Your output should be the lines below from the one holding "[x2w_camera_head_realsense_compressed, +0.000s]" through the one holding "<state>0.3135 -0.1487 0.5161", transcribed exactly, with no pictures.

────

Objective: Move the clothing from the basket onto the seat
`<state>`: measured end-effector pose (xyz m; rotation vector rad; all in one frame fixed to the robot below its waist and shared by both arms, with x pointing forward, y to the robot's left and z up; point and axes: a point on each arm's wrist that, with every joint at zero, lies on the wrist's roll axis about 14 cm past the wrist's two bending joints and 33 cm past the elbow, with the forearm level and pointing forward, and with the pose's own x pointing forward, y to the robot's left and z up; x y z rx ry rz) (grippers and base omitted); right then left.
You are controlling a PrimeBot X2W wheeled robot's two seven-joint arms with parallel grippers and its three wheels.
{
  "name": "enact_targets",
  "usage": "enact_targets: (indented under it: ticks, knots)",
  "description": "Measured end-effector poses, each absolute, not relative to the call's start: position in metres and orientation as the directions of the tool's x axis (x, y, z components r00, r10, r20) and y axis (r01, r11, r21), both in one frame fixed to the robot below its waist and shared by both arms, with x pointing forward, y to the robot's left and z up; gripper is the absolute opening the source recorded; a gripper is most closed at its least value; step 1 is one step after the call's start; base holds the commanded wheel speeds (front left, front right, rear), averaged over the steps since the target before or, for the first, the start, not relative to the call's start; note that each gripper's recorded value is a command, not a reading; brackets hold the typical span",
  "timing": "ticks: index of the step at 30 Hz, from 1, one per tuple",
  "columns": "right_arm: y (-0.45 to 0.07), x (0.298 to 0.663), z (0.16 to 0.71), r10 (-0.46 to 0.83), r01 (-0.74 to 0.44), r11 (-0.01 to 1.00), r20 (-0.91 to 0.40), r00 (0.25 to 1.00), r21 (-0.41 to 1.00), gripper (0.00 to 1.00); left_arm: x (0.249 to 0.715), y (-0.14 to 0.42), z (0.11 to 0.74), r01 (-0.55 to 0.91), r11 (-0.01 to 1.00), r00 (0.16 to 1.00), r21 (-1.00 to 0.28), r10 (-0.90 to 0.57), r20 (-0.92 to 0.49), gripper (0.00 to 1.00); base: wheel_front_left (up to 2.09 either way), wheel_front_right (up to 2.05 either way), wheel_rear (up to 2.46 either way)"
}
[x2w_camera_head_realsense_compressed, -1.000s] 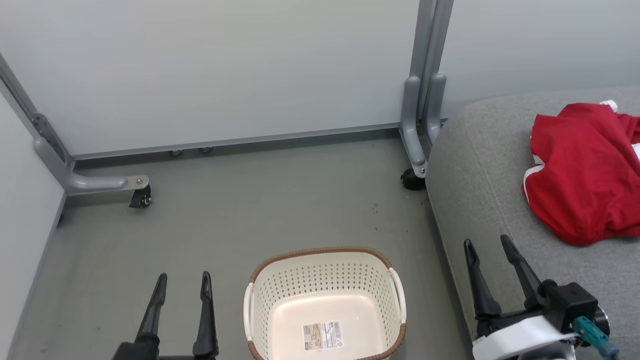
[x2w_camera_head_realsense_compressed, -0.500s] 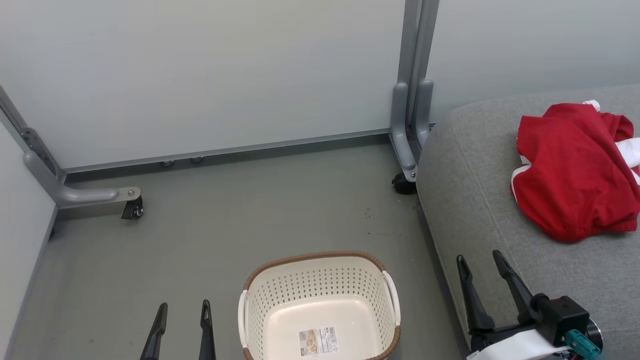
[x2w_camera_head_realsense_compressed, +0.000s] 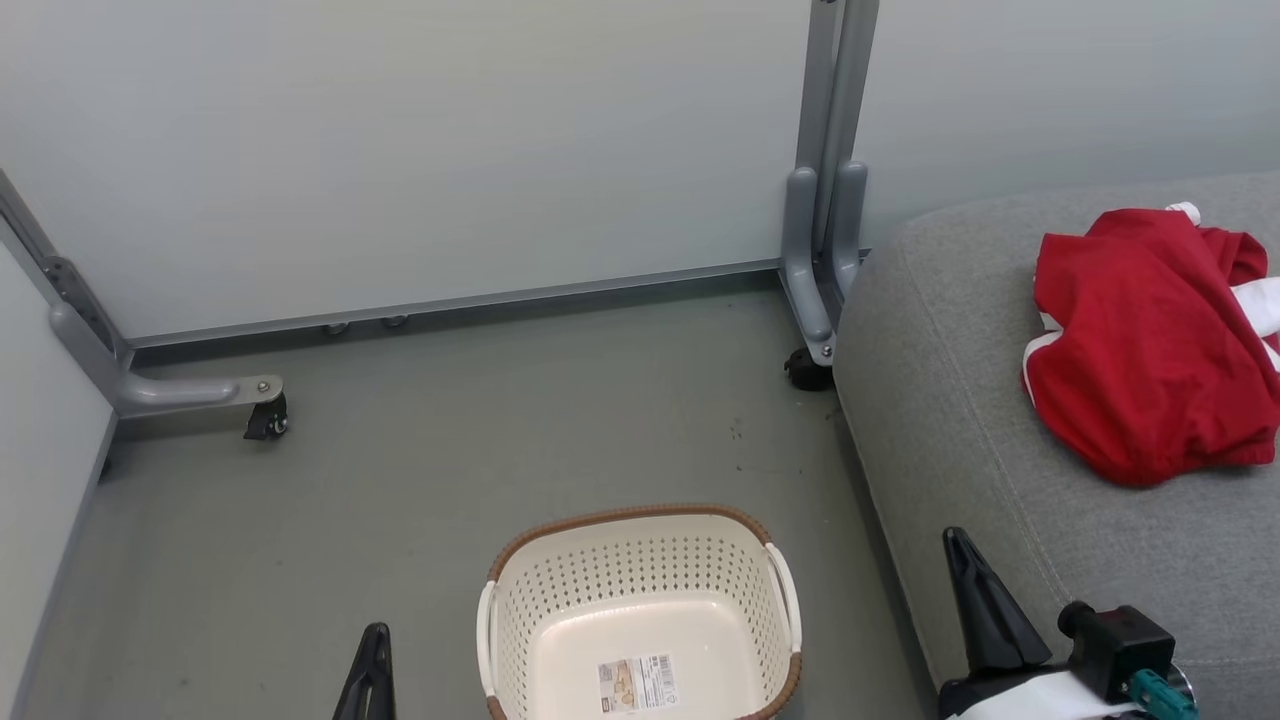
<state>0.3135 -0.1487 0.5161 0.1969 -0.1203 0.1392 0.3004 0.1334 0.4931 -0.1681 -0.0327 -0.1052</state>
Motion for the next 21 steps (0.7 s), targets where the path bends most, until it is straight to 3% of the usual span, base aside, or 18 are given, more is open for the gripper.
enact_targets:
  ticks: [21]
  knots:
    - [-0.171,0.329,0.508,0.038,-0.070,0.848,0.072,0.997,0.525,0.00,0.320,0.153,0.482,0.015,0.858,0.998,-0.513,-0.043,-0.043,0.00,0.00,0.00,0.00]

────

**Finished task**
[x2w_camera_head_realsense_compressed, +0.000s] 
<state>0.3135 -0.1487 0.5161 0.1969 -0.1203 0.1392 0.3004 0.1334 0.4931 -0.1681 -0.0327 -0.1052</state>

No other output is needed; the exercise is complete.